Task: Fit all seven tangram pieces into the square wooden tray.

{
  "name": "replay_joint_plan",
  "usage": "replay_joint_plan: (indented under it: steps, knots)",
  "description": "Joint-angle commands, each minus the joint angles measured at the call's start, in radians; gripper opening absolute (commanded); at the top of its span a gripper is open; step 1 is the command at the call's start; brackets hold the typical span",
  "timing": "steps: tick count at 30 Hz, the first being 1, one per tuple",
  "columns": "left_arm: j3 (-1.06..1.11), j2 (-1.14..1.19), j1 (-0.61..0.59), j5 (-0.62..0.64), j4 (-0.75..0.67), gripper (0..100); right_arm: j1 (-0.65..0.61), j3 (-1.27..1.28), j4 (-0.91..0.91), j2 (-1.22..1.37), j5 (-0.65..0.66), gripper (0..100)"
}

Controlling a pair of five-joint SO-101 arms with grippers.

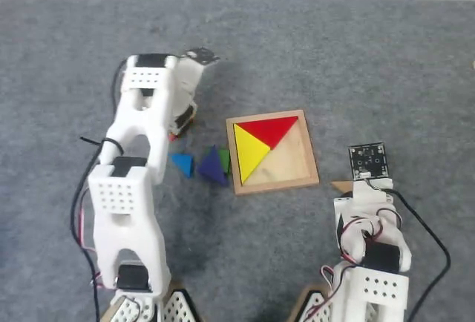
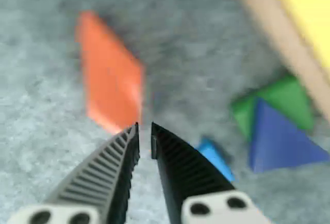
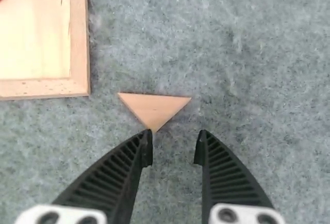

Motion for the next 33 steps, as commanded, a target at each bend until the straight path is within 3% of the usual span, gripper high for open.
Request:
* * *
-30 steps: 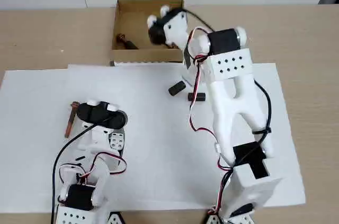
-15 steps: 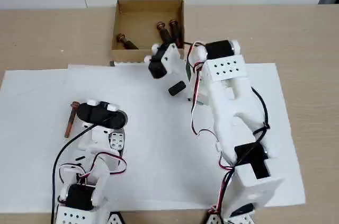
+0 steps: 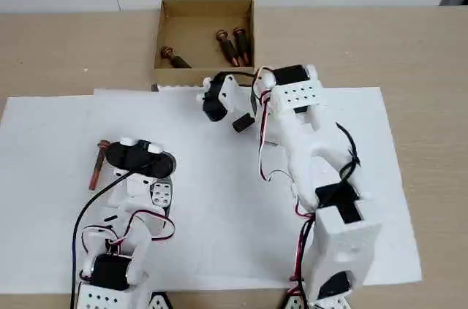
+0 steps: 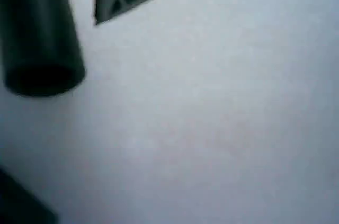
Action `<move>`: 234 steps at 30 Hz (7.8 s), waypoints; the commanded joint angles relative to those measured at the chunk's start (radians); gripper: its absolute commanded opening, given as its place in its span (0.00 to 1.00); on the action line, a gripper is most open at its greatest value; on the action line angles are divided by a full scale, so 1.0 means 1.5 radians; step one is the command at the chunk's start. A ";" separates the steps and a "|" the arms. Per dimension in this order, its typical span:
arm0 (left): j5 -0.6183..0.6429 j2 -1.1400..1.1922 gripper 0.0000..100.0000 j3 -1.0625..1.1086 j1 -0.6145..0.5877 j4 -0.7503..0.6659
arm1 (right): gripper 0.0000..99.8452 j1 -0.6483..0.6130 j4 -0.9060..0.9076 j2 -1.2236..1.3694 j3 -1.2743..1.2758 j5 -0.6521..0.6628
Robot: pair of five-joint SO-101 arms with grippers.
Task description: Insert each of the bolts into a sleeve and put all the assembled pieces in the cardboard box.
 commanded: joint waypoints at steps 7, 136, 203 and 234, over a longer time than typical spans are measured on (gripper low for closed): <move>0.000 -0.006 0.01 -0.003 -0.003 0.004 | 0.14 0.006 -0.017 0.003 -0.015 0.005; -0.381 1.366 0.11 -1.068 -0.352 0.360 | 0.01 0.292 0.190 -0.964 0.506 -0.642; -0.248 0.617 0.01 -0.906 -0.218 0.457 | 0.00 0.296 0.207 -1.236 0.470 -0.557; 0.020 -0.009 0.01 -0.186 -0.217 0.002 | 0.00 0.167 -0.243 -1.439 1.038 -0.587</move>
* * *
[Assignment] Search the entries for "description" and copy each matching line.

[Exercise answer]
  "description": "Joint-angle commands, each minus the joint angles measured at the call's start, in radians; gripper opening absolute (commanded); at the top of its span a gripper is open; step 1 is the command at the call's start; brackets hold the typical span",
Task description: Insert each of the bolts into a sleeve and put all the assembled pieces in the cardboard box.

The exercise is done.